Action item
A single figure is the whole answer: the number of lines in the records that contain "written".

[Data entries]

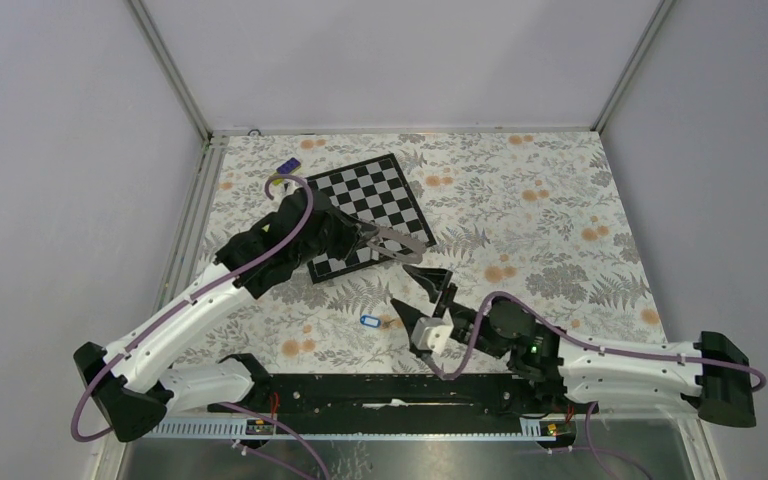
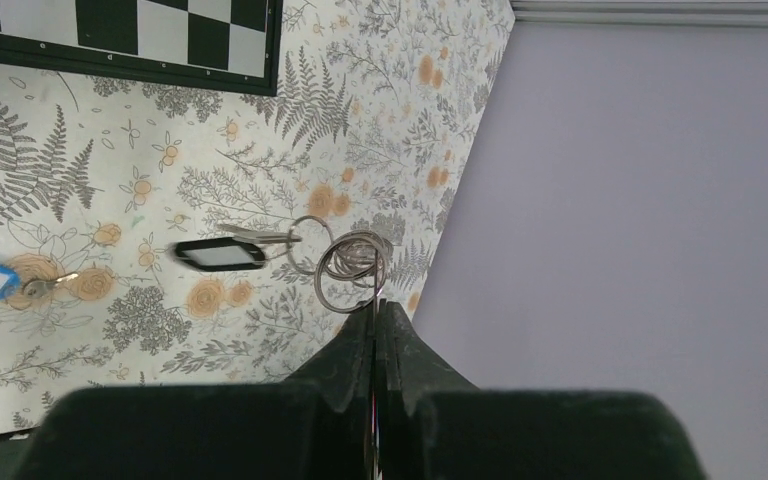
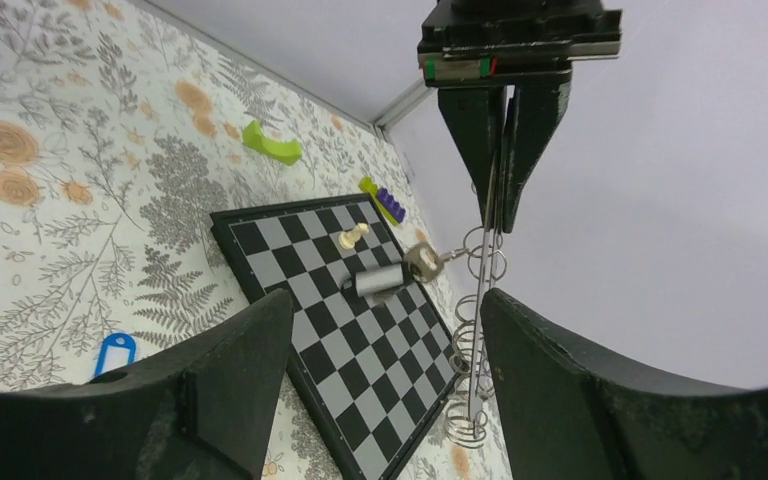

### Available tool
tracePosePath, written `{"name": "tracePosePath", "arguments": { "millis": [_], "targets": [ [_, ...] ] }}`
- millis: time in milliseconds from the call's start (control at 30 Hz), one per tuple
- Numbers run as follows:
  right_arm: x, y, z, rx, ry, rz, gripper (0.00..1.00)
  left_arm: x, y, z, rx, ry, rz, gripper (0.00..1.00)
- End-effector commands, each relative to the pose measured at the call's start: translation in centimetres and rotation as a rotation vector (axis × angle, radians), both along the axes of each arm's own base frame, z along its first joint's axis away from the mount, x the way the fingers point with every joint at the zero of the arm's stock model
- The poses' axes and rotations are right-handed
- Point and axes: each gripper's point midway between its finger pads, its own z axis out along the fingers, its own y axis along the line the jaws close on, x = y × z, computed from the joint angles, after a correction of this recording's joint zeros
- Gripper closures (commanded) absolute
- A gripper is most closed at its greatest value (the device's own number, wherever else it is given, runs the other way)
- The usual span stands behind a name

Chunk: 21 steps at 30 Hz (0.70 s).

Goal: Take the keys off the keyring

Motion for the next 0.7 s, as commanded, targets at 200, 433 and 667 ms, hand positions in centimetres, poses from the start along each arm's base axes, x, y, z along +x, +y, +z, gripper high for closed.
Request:
{"name": "tracePosePath", "arguments": {
  "millis": [200, 433, 667],
  "targets": [
    [3.7, 0.5, 5.2, 0.154, -0.116, -0.21, 0.34, -0.1, -1.0, 2.6, -0.162, -0.008, 0.003, 1.0],
    [5.1, -0.2, 5.5, 0.168, -0.094, -0.264, 0.5, -0.3, -1.2, 2.7, -0.183, -0.003, -0.013, 1.0],
    [6.4, -0.4, 5.1, 0.159, -0.006, -0.265, 0.81, -0.7, -1.3, 2.5, -0.208, 0.007, -0.023, 1.0]
  ]
}}
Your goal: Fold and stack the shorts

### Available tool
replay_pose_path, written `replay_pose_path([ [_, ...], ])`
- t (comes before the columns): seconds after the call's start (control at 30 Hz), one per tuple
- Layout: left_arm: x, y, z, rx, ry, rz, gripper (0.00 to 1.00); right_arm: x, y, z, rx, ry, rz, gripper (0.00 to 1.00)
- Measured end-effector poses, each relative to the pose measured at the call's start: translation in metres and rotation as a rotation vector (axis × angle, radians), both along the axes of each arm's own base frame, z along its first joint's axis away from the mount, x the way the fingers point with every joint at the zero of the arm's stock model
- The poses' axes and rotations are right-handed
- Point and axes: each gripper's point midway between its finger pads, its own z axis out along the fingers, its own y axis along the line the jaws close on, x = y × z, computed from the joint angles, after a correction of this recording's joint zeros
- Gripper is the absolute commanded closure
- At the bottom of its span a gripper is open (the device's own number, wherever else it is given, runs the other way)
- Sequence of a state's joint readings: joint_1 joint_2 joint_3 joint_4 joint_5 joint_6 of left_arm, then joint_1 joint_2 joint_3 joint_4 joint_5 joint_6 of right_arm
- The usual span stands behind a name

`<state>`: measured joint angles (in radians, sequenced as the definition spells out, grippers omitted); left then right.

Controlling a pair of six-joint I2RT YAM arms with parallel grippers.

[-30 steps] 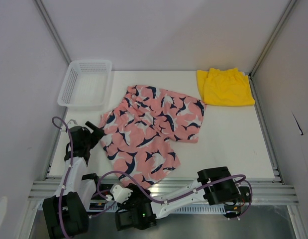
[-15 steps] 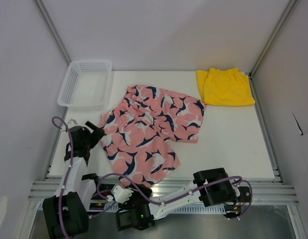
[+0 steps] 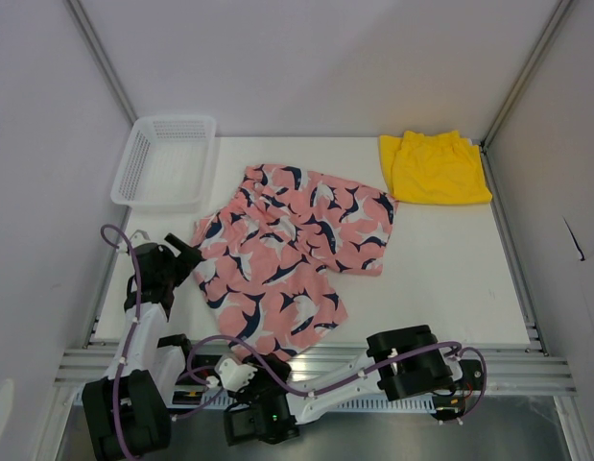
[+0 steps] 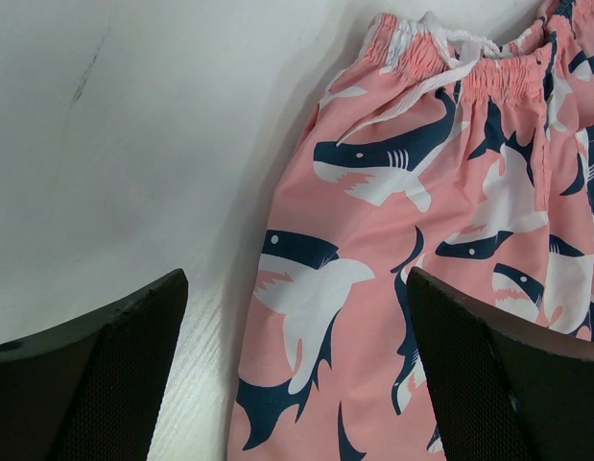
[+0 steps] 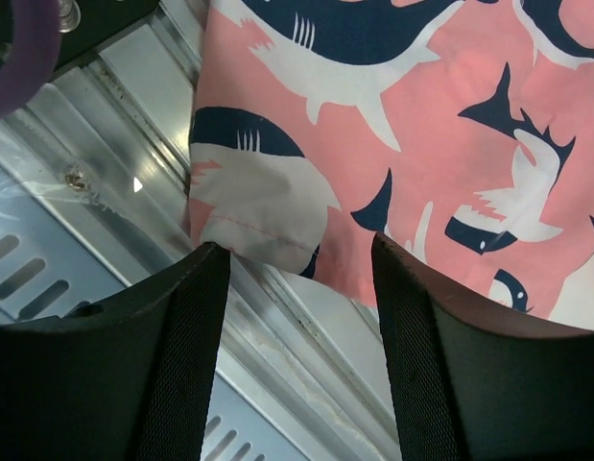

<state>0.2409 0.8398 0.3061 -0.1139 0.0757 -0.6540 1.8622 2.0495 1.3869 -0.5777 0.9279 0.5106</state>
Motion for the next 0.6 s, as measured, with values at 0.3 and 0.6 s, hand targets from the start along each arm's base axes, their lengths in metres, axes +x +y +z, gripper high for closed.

Your solution
2